Start of Block
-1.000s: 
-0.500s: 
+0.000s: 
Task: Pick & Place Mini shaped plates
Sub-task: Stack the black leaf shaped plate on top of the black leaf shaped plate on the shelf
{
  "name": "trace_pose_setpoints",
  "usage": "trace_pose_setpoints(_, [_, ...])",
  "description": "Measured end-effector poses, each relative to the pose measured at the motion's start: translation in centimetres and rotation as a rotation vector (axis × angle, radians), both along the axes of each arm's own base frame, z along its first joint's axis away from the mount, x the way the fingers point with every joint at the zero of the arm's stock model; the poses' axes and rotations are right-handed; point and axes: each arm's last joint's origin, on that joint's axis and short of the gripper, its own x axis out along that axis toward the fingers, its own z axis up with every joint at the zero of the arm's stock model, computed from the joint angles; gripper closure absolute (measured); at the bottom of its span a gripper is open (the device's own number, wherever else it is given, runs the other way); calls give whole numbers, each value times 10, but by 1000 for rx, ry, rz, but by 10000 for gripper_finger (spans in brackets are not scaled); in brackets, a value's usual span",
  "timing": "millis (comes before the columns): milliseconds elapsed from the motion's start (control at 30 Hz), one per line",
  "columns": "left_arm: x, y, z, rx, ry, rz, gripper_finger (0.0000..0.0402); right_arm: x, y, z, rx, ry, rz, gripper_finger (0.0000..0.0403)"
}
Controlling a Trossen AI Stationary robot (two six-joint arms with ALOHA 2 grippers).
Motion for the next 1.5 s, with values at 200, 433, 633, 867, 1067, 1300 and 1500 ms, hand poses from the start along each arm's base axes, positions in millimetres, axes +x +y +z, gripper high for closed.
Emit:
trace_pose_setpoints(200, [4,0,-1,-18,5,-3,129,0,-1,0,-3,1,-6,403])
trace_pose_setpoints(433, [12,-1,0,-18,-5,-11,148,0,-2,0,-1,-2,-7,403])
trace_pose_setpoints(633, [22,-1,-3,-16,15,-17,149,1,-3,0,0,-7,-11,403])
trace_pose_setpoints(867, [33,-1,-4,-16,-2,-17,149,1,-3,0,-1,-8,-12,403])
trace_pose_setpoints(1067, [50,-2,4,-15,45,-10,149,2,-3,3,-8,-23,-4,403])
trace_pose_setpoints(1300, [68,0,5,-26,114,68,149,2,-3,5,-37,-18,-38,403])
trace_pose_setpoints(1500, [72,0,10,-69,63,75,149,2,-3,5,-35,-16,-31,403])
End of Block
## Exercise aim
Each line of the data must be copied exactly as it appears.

## Response area
-1.000s: 
-0.500s: 
+0.000s: 
Task: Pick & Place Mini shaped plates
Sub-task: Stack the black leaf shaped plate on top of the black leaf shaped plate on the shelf
{
  "name": "trace_pose_setpoints",
  "usage": "trace_pose_setpoints(_, [_, ...])",
  "description": "Measured end-effector poses, each relative to the pose measured at the motion's start: translation in centimetres and rotation as a rotation vector (axis × angle, radians), both along the axes of each arm's own base frame, z along its first joint's axis away from the mount, x the way the fingers point with every joint at the zero of the arm's stock model; the poses' axes and rotations are right-handed; point and axes: each arm's last joint's origin, on that joint's axis and short of the gripper, its own x axis out along that axis toward the fingers, its own z axis up with every joint at the zero of the arm's stock model, computed from the joint angles; gripper closure absolute (measured); at the bottom of its span a gripper is open (the device's own number, wherever else it is given, runs the other way); calls give whole numbers, each value times 10, but by 1000 for rx, ry, rz, but by 10000 for gripper_finger (spans in brackets are not scaled); in brackets, a value's usual span",
  "timing": "millis (comes before the columns): milliseconds elapsed from the motion's start (control at 30 Hz), one per line",
  "columns": "left_arm: x, y, z, rx, ry, rz, gripper_finger (0.0000..0.0402); right_arm: x, y, z, rx, ry, rz, gripper_finger (0.0000..0.0403)"
}
Controlling a Trossen AI Stationary robot (two six-joint arms with ALOHA 2 grippers).
Motion for the next 1.5 s, with values at 200, 433, 633, 867, 1067, 1300 and 1500 ms, hand poses from the start along each arm's base axes, positions in millimetres, axes +x +y +z, gripper high for closed.
Emit:
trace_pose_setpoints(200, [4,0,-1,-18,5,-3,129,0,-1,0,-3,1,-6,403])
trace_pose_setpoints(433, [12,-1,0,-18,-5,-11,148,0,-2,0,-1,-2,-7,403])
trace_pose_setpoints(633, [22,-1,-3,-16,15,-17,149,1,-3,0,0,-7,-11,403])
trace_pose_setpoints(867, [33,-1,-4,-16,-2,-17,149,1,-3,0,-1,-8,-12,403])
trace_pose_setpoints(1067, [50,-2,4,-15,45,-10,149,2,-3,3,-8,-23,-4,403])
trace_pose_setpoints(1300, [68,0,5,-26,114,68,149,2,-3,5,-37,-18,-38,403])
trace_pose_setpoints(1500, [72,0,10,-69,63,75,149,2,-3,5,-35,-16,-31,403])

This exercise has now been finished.